Tuchel citou nominalmente o árbitro australiano Alireza Faghani e o quarto árbitro Jalal Jayed, do Marrocos, além de apontar que toda a equipe do VAR era composta por sul‑americanos — com o colombiano Nicolas Gallo entre os assistentes. O treinador questionou, em especial, a revisão que resultou no pênalti convertido por Raúl Jiménez aos 22 minutos do segundo tempo e a expulsão de Quansah anterior à virada.
No tom crítico, Tuchel avaliou que algumas decisões foram equivocadas e insuficientes do ponto de vista técnico, uma declaração que tende a alimentar o debate sobre critério, preparo e percepção de imparcialidade em lances decisivos. Em torneios desse porte, reclamações públicas de técnicos elevados ao microfone têm potencial para intensificar a pressão sobre comissões de arbitragem e a cobertura midiática das regras do VAR.
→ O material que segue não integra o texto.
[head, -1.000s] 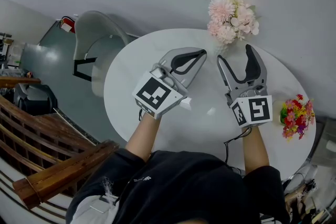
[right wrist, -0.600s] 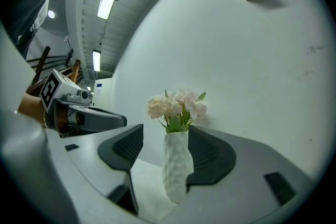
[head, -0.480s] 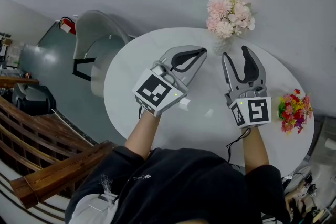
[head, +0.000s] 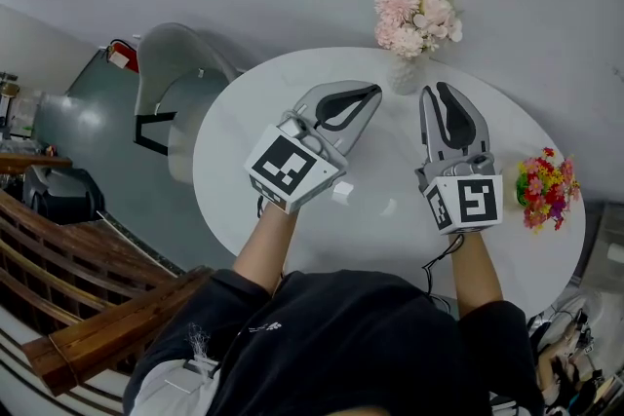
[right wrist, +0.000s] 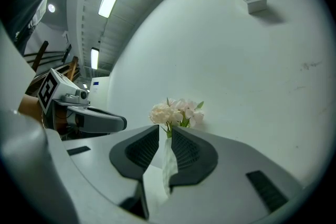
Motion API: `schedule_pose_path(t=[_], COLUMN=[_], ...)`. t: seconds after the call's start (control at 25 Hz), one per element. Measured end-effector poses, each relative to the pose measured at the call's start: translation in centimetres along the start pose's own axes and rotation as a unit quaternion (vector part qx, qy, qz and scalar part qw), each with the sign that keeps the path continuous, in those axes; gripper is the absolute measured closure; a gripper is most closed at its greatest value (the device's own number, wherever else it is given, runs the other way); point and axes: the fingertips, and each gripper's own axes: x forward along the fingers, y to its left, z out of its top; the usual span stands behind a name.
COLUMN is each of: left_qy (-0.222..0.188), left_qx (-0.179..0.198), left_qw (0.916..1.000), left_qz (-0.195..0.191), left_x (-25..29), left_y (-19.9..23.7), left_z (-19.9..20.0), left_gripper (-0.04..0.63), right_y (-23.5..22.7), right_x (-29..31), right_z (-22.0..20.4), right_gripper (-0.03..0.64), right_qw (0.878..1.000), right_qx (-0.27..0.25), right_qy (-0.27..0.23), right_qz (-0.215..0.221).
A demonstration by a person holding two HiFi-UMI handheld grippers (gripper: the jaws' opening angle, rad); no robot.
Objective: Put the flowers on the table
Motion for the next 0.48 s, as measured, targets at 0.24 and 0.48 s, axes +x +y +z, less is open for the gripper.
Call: schedule_pose_path(t=[0.24,0.48], left_qy=[-0.002,-0.005], left_qx=[0.005,0.009], left_qw=[1.0000,0.9999], left_qz=[-0.007,-0.010], left_x=[-0.3,-0.5], left_y=[-0.9,-1.7], left_z=[0.3,0.6], left_gripper=[0.598,0.598], right_y=[-0.1,0.0], right_x=[-1.0,-1.9], right_z=[0.2,0.4], right_gripper=[0.572,0.597], right_qw=[1.000,1.000], right_qx=[0.000,-0.012], right_qy=[0.005,0.013], right_qz=[-0.018,-0.022])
Apesar da controvérsia, a Inglaterra segue na competição e enfrenta a Noruega nas quartas de final, sábado às 18h (horário de Brasília), em Miami. No resultado e na forma como as decisões foram contestadas está a pauta seguinte: além da vaga, o tema que irá acompanhar a equipe até o próximo duelo é a discussão sobre a qualidade e o impacto das arbitragens.